Leptin/LPS-treated dendritic cells reduce the expression of genes involved in tumor tissue metastasis and angiogenesis in an animal model of breast cancer.

Leptin, an immune-regulating protein, enhances the maturation of dendritic cells (DCs). We previously demonstrated that leptin and lipopolysaccharide (LPS) promote the expression of co-stimulatory molecules on the surface of DCs. Leptin/LPS-treated DCs increased T cell responses against 4T1 breast cancer in mice. Therefore, in the present study, we investigate the effects of a DC vaccine treated with leptin and LPS on the genes involved in tumor metastasis, angiogenesis, and related cytokines in a mouse model of breast cancer. Tumor induction was achieved through subcutaneous injection of 4T1 cells into syngeneic mice.
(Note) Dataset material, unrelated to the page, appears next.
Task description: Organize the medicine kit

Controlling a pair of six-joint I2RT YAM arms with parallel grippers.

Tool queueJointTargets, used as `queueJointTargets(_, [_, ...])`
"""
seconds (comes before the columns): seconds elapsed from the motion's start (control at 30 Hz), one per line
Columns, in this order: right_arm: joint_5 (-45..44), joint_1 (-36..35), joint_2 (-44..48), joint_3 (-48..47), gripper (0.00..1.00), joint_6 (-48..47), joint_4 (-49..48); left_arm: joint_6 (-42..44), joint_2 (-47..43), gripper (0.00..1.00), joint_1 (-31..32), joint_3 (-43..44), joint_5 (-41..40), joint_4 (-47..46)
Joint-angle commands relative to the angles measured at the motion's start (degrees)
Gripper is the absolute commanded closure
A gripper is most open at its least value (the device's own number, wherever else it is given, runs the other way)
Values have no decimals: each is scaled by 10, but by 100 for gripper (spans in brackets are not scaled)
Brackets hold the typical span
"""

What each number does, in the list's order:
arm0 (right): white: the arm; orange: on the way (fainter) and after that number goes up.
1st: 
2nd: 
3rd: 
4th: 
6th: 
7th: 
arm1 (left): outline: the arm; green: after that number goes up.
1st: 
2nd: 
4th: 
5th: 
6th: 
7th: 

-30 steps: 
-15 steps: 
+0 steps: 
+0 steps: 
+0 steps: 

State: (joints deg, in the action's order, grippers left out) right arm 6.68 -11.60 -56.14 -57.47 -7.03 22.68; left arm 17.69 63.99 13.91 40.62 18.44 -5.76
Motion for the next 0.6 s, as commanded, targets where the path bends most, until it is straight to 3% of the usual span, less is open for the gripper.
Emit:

On days 12 and 19, the mouse groups received the DC vaccine treated with leptin and a combination of leptin and LPS. After sacrificing the mice on day 26, the levels of IL-6 and IL-33 in the serum were assayed using the ELISA technique, and the expression levels of the VEGF, CCL2, MMP9, and CCL5 genes in the tumors were measured by Real-Time PCR. Compared to untreated tumor-bearing mice, the leptin-treated mature DC (mDC) group exhibited a significant reduction in the expression of MMP9 (0.33-fold, p = 0.01) and CCL5 (0.81-fold, p = 0.02). The leptin-LPS-treated mDC group showed decreased expression of genes involved in metastasis and tumor growth, including VEGF (0.72-fold, p = 0.03), MMP9 (0.26-fold, p = 0.001), and CCL5 (0.3-fold, p = 0.006), indicating more efficient prevention of metastasis. The CCL2 gene expression levels in both treatment groups showed a slight decreasing trend, but these changes were not statistically significant. The leptin-treated mDC group reduced IL-6 production by approximately 16% (p = 0.02), while treatment with the leptin-LPS-treated mDC significantly decreased IL-6 production by approximately 22% (p = 0.01) and increased IL-33 production by approximately 42% (p = 0.03). The findings of the present study indicate that the leptin-LPS-treated mDC vaccine group reduced the expression of genes and cytokines involved in metastasis and angiogenesis, demonstrating greater efficacy compared to the leptin-treated mDC vaccine group.